Here’s an example: Imagine your business earns $100,000 in profit. Before, you got a 20% deduction, which meant you’d remove $20,000 from your taxable income and be taxed on $80,000 instead of $100,000. With the jump to 23%, you’d now remove $23,000 of taxable income and be taxed on just $77,000.
Bonus depreciation extended
To encourage business investment, the TCJA allowed “bonus depreciation,” meaning you could immediately deduct 100% of the cost of new equipment, from trucks to shop tools, instead of spreading the deduction over years.
That 100% bonus rate has been phasing out, dropping to just 40% in 2025. But under the One Big Beautiful Bill Act, 100% bonus depreciation would be restored for qualified property placed in service after January 19, 2025, through the end of 2029 (and in some cases, 2030).
This helps you lower your tax bill upfront when making major investments in your business. You still have the option to depreciate over time if you’d prefer to spread the deduction.
Section 179 expensing limit increased
Section 179 is another way to deduct the full cost of equipment in the year you buy it, but it has caps. This bill raises the limit from $1 million to $2.5 million, with a phase-out beginning at $4 million in total purchases. This is a big win if you’re investing heavily in vehicles or machinery and want to deduct it all now.
Bonus depreciation vs. Section 179
Bonus depreciation and Section 179 both let you deduct the full cost of equipment in the year you buy it, but they work a little differently.
Section 179 has limits. It caps how much you can deduct ($2.5 million under the new rules), and you must have enough business income to use it. In contrast, bonus depreciation doesn’t have an income cap or limit. You can use it even if it creates a loss.

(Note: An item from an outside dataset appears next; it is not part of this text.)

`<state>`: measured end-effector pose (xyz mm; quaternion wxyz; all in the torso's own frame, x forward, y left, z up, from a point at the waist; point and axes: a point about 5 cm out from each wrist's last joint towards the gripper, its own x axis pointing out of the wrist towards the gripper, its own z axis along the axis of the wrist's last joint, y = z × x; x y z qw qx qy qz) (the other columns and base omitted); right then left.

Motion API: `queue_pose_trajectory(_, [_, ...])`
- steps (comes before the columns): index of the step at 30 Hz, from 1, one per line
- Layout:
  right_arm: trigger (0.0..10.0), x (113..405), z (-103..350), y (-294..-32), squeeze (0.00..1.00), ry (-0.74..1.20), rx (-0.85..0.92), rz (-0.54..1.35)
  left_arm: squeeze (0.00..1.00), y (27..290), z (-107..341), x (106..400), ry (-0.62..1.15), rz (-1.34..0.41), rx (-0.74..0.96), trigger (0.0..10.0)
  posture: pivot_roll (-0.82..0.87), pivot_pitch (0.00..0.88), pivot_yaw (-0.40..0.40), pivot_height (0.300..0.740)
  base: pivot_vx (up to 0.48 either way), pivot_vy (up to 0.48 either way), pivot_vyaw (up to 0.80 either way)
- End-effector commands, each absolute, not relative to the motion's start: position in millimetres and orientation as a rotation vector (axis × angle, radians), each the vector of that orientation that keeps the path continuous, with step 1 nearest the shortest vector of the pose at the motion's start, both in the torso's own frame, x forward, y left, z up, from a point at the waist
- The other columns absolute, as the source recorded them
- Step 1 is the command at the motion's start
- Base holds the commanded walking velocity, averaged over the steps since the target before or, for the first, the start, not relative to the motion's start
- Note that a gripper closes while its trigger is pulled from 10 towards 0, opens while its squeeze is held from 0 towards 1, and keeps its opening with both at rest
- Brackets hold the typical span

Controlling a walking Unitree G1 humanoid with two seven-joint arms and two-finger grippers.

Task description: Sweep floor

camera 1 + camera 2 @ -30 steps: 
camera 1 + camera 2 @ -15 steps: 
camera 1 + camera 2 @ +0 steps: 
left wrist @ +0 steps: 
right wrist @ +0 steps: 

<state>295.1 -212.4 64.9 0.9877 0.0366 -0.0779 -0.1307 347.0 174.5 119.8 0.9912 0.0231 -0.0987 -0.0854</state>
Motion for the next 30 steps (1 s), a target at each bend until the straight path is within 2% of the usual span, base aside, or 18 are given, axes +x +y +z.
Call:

Another difference is that Section 179 can be used on used equipment, while bonus depreciation can only be used for new property. Many businesses use both together to get the biggest upfront deduction.
Excess business loss limitation made permanent
Business losses can sometimes offset other types of income, like your spouse’s W-2 wages. But the TCJA limited how much you could write off in one year, with the rest carried forward. The One Big Beautiful Bill Act would make this limitation permanent, so it’s important to plan ahead if you’re expecting a big loss. You might not be able to deduct all of it immediately.
Here’s an example: You had a rough year and lost $150,000. Your spouse earned $120,000 from a W-2 job. Under current law (as of June 2025), you could use that loss to offset their income and pay little or no tax. But with the new bill, you may only be able to deduct part of the loss this year. The rest of the loss deduction carries forward to next year.
If this example applies to you, let us know and we can help you plan ahead.
Clean energy credits rolled back
The One Big Beautiful Bill Act accelerates the phaseout of clean energy tax incentives created by the Inflation Reduction Act. Credits for solar, wind, battery storage, and energy-efficient systems are now scheduled to end by 2028, with projects needing to begin construction within 60 days of the bill’s passage. If your business installs these systems, you may see a short-term boost in demand before these incentives disappear.
Personal tax changes
Tax brackets stay the same
The top tax rate of 37% is made permanent—no scheduled hike after 2025.
Higher standard deduction continues
For 2025 through 2028, the standard deduction rises to:
- $26,000 for joint filers
- $19,500 for heads of household
- $13,000 for single filers
Seniors (65+) also get a $4,000 boost to their deduction during these years, whether they itemize or not. This phases out starting at $75,000 of income ($150,000 for joint filers).
Child tax credit expanded
The child tax credit is made permanent and increased to $2,500 per child from 2025 to 2028. It reverts to $2,000 in later years. A Social Security number is required for each child claimed.
No tax on tips and overtime
From 2025 to 2028, tips (for those in traditionally tipped jobs) and overtime pay are deductible—even for those who don’t itemize. This lowers taxable income and puts more money in workers’ pockets.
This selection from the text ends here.